Login event information, or event information, (e.g., login event X information (112), login event Y information (114)) includes the metadata gathered about the login event that is transmitted from the target application access control interface (102). For example, the event information may include a timestamp of the time in which the login event occurred. The event information includes attributes (128) describing the login event. Each attribute has an attribute value and an attribute label. The attribute value is the value of the attribute that is particular to the login event. The attribute label is an identifier of the type of attribute. In other words, the attribute label denotes the type of information that the attribute value represents. Attribute labels may be explicitly or implicitly specified in the event information (e.g., as name value pairs or based on position of the attribute value). Example attributes include a timestamp, an account identifier, location attributes, and device attributes. In one or more embodiments, attributes are textual attributes in the login event information.

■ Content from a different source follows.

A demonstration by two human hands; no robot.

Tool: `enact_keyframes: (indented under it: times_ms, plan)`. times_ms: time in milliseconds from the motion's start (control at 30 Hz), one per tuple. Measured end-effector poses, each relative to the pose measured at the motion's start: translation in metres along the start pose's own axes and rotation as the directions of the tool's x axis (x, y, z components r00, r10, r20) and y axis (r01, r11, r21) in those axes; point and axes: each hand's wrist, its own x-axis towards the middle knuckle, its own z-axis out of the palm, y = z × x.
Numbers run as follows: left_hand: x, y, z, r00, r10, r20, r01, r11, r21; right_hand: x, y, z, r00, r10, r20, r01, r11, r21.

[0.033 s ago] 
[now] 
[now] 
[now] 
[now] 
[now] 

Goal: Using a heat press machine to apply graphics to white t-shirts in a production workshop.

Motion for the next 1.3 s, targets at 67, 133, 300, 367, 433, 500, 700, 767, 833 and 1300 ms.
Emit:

Filtered attributes (e.g., login X filtered attributes (116), login Y filtered attributes (118)) are a subset of the attributes (128) in the login event information. Thus, the filtered attributes also have attribute values and corresponding implicitly or explicitly defined attribute labels. In one or more embodiments, the filtered attributes are the attributes whose attribute values correlate with a particular class. In other words, the filtered attributes can be used to distinguish between classes. By way of an example, consider the scenario in which an attribute can have an attribute value of V1, V2, and V3, and the classes are C1 and C2. If V1 occurs 90% of the time in login events assigned to C1, 10% of the time in login events assigned to C2; V2 occurs 60% of the time in login events assigned to C1, 40% of the time in login events assigned to C2; and V3 occurs in 10% of the time in login events assigned to C1, 90% of the time in login events assigned to C2, then the attribute is deemed to correlate with the class and may be selected as a filtered attribute. However, if V1 occurs 45% of the time in login events assigned to C1, 55% of the time in login events assigned to C2; V2 occurs 45% of the time in login events assigned to C1, 55% of the time in login events assigned to C2; and V3 occurs in 50% of the time in login events assigned to C1, 50% of the time in login events assigned to C2, then the attribute is determined not to correlate with the class and may be removed.

In some embodiments, the combination of attributes is considered for the correlation. For example, the values of a first attribute combined with the values of the second attribute may correlate with different classes. Thus, the combination can be used to distinguish between classes. In such a scenario, the filtered attributes include the collection of attributes.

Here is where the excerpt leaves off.